## Task directions
If a line includes "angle", copy it out of the entries.

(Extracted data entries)
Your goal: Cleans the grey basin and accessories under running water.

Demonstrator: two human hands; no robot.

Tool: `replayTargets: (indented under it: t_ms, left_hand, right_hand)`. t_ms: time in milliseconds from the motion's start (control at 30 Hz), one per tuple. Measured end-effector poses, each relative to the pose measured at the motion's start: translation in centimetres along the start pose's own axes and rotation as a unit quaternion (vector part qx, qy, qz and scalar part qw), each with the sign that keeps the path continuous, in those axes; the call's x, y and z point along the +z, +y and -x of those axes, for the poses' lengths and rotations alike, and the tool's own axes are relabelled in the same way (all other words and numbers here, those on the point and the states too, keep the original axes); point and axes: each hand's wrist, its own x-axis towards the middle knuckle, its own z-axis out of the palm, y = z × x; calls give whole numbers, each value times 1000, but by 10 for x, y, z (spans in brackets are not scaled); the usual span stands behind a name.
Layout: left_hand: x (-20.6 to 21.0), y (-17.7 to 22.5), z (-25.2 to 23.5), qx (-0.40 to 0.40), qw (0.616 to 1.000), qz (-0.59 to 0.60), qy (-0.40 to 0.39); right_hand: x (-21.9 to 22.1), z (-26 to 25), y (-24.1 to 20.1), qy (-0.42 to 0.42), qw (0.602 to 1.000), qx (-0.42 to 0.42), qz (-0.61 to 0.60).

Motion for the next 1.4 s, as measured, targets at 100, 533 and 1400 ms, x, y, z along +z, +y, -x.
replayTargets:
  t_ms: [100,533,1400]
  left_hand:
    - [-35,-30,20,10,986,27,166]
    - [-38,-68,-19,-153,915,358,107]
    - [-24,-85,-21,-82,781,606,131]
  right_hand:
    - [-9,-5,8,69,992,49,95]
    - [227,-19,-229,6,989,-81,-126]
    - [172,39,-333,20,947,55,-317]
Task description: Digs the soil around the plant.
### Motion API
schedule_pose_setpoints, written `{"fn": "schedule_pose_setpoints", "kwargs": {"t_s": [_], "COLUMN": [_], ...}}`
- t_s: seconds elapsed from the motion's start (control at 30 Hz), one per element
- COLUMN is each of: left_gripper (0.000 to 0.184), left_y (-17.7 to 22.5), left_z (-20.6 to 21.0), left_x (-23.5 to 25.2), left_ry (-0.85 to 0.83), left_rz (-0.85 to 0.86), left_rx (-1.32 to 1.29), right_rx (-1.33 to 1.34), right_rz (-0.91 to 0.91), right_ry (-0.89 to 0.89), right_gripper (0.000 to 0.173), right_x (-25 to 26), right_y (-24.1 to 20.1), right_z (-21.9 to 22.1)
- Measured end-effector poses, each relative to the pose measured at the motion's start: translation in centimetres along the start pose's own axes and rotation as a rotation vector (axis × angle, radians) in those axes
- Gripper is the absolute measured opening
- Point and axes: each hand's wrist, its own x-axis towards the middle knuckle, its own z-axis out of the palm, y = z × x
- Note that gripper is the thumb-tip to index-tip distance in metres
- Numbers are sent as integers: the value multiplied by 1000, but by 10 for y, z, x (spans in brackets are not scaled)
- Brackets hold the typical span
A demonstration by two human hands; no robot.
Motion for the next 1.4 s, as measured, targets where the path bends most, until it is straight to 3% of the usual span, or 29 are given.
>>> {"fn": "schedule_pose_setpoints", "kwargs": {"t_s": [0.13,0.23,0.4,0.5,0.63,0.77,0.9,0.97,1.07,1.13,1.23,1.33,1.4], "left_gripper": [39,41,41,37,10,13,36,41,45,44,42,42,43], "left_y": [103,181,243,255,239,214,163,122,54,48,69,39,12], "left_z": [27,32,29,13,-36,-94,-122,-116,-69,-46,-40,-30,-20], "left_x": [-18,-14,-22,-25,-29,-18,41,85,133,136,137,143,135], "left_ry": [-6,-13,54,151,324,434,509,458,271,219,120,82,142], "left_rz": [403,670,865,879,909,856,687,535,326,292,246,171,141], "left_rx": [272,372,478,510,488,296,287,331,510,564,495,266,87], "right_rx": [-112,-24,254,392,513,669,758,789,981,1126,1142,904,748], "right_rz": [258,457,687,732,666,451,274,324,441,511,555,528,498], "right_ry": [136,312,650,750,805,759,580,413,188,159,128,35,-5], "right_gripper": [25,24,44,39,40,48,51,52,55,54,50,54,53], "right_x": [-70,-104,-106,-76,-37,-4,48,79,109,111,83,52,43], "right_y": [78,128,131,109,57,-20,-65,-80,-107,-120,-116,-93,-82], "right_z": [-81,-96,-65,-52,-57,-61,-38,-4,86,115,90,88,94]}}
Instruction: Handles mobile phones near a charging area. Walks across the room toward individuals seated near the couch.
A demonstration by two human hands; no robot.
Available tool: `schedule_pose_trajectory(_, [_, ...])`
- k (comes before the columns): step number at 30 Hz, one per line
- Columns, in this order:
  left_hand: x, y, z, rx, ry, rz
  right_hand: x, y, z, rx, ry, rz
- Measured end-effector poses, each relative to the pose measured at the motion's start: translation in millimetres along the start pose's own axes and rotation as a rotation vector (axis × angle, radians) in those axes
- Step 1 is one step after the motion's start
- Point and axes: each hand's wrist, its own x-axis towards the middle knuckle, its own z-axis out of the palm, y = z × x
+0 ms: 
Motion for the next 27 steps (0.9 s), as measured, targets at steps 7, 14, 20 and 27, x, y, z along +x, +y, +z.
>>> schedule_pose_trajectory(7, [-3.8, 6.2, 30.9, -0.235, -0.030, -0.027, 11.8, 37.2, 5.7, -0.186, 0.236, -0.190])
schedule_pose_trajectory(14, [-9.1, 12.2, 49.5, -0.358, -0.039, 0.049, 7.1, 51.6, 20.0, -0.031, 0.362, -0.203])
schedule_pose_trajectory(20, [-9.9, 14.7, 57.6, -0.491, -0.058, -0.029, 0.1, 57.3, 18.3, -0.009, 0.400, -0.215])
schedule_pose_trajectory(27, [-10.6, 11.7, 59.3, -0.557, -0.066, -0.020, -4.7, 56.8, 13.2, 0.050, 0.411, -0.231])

## Exercise result
- Measured end-effector poses, each relative to the pose measured at the motion's start: translation in centimetres along the start pose's own axes and rotation as a rotation vector (axis × angle, radians) in those axes
- Measured end-effector poses, each relative to the pose measured at the motion's start: translation in millimetres along the start pose's own axes and rotation as a rotation vector (axis × angle, radians) in those axes

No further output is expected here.